> ABOUT THIS EXERCISE
Do any lines in the data below contain "sachet"? If so, copy every one of them.

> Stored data

=== Begin Enclosure ===

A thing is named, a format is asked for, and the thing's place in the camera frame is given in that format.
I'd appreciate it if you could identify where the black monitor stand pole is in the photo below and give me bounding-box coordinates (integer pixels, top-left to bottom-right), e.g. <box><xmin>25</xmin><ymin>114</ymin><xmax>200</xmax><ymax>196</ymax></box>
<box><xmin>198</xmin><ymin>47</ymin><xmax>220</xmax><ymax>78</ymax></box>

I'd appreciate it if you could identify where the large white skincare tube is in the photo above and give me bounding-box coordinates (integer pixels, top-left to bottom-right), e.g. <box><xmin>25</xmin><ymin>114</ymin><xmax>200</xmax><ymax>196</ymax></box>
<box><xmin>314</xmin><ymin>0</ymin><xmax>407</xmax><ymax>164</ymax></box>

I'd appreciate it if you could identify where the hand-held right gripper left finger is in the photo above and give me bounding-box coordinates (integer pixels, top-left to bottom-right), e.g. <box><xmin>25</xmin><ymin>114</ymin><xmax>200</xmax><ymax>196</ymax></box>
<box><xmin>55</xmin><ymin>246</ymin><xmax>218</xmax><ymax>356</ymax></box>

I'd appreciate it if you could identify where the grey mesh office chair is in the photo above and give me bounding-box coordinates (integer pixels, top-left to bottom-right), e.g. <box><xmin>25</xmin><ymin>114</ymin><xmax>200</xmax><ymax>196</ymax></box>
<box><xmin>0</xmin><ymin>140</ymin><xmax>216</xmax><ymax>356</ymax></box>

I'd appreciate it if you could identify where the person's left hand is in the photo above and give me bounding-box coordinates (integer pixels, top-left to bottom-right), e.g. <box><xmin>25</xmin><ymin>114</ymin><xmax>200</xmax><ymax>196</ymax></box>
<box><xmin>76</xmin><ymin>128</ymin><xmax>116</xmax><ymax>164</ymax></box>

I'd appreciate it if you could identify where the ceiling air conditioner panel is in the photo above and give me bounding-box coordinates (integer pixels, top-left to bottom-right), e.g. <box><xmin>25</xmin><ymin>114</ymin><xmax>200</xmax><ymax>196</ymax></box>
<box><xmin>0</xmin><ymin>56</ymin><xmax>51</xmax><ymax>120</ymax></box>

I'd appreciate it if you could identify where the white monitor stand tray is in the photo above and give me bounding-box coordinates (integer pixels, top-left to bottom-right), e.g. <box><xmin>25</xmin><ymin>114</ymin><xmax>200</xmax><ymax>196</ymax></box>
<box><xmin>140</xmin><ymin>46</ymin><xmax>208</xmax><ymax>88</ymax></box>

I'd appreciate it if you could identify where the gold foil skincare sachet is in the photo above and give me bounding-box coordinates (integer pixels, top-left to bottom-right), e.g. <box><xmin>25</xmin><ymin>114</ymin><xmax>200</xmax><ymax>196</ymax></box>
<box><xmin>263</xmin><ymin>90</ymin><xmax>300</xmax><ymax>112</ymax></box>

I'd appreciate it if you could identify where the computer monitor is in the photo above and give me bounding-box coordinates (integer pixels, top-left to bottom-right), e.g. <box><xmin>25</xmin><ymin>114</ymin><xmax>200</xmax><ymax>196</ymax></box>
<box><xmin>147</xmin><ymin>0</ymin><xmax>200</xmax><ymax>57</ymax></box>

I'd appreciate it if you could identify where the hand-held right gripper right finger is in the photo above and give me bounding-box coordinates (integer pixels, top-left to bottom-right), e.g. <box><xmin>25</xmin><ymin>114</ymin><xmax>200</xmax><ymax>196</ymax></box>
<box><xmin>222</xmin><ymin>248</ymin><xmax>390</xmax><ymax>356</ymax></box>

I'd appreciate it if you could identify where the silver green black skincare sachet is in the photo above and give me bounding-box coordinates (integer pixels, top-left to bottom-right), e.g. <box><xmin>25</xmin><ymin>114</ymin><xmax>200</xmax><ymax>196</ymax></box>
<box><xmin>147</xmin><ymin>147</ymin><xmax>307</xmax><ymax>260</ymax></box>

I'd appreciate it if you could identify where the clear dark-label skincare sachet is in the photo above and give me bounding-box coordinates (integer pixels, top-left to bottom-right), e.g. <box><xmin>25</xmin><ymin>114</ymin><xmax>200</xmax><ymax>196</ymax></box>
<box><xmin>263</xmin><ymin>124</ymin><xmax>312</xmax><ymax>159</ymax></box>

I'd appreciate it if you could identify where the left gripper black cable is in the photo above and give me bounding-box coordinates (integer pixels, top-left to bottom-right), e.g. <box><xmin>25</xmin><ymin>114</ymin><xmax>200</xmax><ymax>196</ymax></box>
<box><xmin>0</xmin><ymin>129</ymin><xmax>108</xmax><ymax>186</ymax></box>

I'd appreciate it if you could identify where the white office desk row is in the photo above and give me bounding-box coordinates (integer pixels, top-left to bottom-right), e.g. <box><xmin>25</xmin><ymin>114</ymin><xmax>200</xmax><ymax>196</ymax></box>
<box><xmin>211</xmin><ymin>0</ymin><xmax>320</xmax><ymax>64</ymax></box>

=== End Enclosure ===

> SOLUTION FOR THIS TASK
I'd appreciate it if you could identify where the gold foil skincare sachet is in the photo above and give me bounding-box coordinates (integer pixels, top-left to bottom-right), e.g. <box><xmin>25</xmin><ymin>114</ymin><xmax>200</xmax><ymax>196</ymax></box>
I'd appreciate it if you could identify where the silver green black skincare sachet is in the photo above and give me bounding-box coordinates (integer pixels, top-left to bottom-right), e.g. <box><xmin>25</xmin><ymin>114</ymin><xmax>200</xmax><ymax>196</ymax></box>
I'd appreciate it if you could identify where the clear dark-label skincare sachet is in the photo above and give me bounding-box coordinates (integer pixels, top-left to bottom-right), e.g. <box><xmin>25</xmin><ymin>114</ymin><xmax>200</xmax><ymax>196</ymax></box>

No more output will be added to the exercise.